Our experimental evaluation consists of running each schedule on randomly generated pipelines. We fixed the total number of modules to 140 in order to allow for sufficient differences in the schedules generated. For each pipeline, we randomly generate three sets of parameters: (1) gain of each edge, (2) state size of each module, and (3) computation requirement of each module. The gain of each edge is picked randomly between [1, M/16], where M is the size of the

cache. The upper limit is picked so that the maximum gain is pretty large, but still allows all non-cross edge buffers to fit in memory. The state size of each module is picked randomly between [1KB, 32KB], again in order to allow the each module to individually fit in cache. Finally, the module computation times are selected from  $[0.5\mu s, 50\mu s]$ . We used two kinds of distributions for generating our parameters namely **uniform distribution** and **zipf's distribution**, [13]. Zipf's is a heavy tailed distribution with a probability density is given by  $P(x) = \frac{x^{-p}}{\zeta(p)}$ . Here  $\zeta$  is the Riemann zeta function and p is a positive parameter which controls how heavy the tail is. For our experiments we use p = 1.5

#### D. Experimental Settings

All of our experiments were run on Intel Eight Core Xeon E5-4620 2.2Ghz processors with 8-way set associative L2 caches of M = 256KB and block size B = 64 bytes. Each message is the size of a word (4 bytes) and the source node generates 16384M ( $16384 \times 1024 = 16777216$ ) messages in total during each execution. This large number ensures that the overhead of loading and clearing the pipeline is low compared to the total execution time — therefore the total execution time is a reasonable approximation of the steady-state throughput.

Each chart consists of a set of trials using the same parameters to randomly generate the pipelines.

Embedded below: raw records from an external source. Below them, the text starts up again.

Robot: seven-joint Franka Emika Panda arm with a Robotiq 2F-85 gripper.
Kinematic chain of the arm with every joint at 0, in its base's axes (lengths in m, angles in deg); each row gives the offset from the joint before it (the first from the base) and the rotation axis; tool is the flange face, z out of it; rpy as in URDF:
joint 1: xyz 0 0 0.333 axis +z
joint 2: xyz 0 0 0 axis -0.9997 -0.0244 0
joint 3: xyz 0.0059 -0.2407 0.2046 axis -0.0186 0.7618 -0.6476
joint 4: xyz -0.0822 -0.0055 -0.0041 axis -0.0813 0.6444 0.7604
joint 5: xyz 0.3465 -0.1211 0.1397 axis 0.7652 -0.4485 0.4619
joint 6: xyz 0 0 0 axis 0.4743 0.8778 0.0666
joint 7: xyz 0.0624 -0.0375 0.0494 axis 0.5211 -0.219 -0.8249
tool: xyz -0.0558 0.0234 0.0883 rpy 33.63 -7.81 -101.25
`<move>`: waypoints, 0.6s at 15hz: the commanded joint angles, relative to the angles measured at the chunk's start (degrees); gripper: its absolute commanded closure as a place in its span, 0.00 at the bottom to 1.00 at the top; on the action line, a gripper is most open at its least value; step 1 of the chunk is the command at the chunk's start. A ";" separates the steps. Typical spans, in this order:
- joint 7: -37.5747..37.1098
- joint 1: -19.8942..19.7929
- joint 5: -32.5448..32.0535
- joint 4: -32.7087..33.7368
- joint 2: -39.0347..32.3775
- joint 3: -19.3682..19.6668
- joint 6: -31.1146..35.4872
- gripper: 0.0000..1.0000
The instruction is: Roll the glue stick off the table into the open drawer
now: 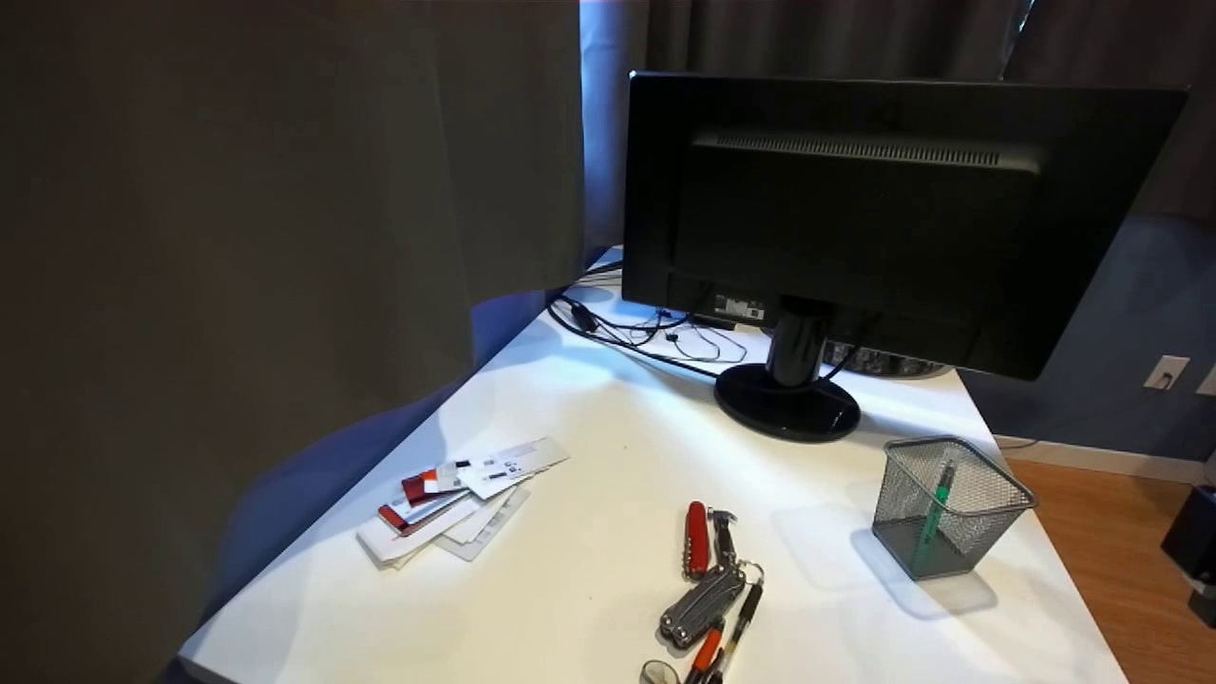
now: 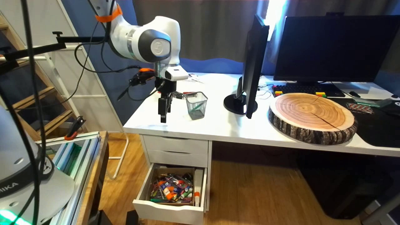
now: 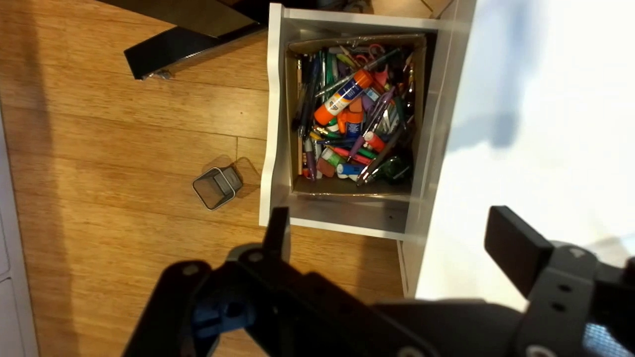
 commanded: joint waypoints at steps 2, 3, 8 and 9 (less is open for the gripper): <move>7.23 -5.87 8.12 -5.95 12.54 -6.98 -4.03 0.00; 7.77 -6.44 9.29 -6.40 14.45 -7.73 -5.40 0.00; 8.32 -8.13 11.40 -7.12 23.06 -10.34 -14.74 0.00; 7.82 -8.43 11.21 -7.04 24.39 -10.73 -16.33 0.00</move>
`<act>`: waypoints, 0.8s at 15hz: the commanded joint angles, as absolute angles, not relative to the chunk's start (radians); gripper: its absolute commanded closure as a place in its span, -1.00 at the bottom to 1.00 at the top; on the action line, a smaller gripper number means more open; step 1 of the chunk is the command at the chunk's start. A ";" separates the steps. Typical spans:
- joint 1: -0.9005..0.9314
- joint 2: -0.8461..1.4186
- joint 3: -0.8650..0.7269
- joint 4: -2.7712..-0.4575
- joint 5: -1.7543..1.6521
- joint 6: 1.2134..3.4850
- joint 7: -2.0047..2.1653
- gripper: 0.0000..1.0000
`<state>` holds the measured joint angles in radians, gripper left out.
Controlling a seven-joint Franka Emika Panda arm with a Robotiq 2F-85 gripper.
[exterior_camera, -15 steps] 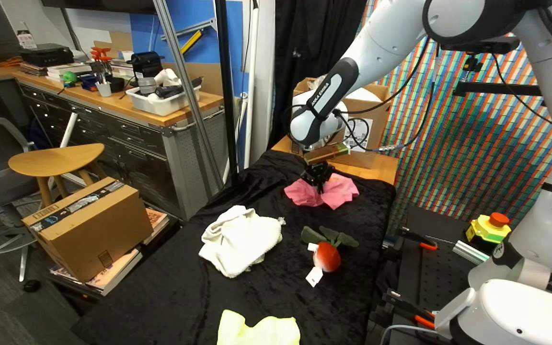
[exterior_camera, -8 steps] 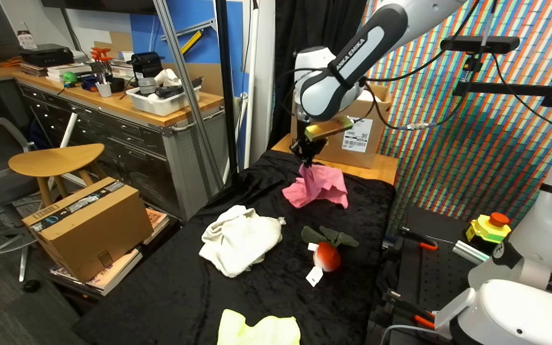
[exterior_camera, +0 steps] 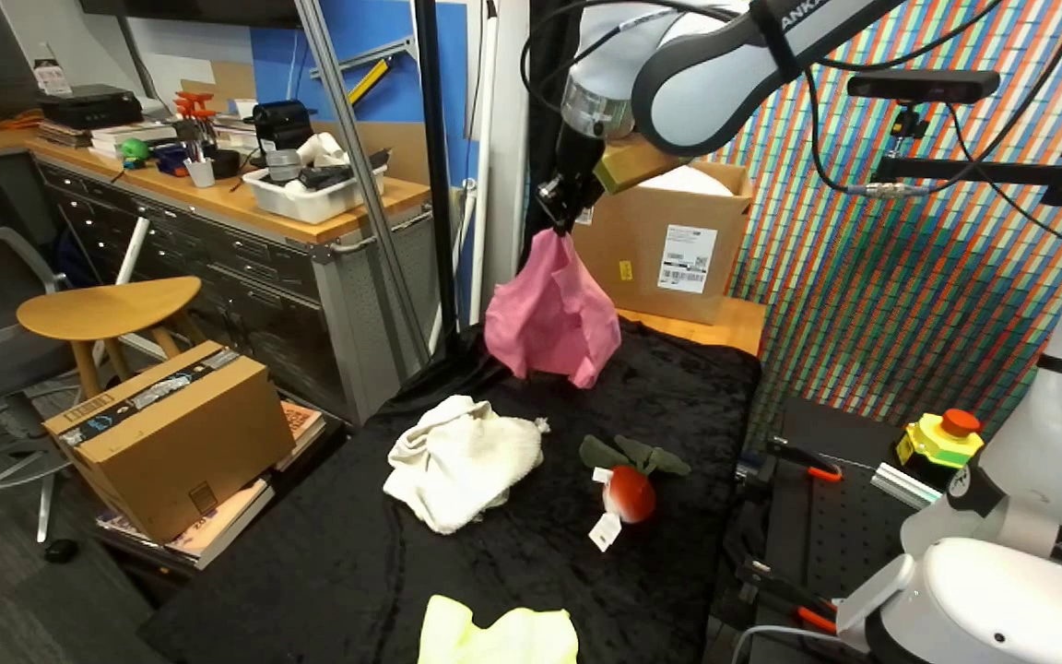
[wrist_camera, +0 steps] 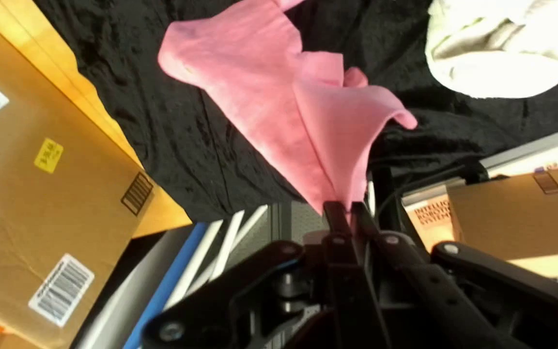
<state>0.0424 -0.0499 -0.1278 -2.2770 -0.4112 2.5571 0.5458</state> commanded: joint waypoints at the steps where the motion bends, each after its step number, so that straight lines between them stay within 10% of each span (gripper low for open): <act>1: 0.014 -0.147 -0.036 -2.293 -0.471 2.608 0.639 0.86; 12: 0.009 -0.241 0.177 -2.236 -0.510 2.679 0.625 0.85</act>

In all charts, the y-axis is running time — lower is better. A vertically aligned set of points plot the running times of each scheduler on the same pipeline. The x-axis is the running time of  $seg\_cache$ . By construction, the running time of  $seg\_cache$ fits a line, which is shown. If most of the points for a particular strategy fall above the line, then that strategy is generally worse than cache-based segmentation; if the points generally fall below the line, then it is better than cachebased segmentation.

#### E. Disabled Computation

We first conduct a simple experiment to see if cache performance has any effect on runtime. We set the computation time for all modules to 0 and compare *seg\_random* and *rand\_assign* scheduling policies against *seg\_cache* (the other policies depend on computation time).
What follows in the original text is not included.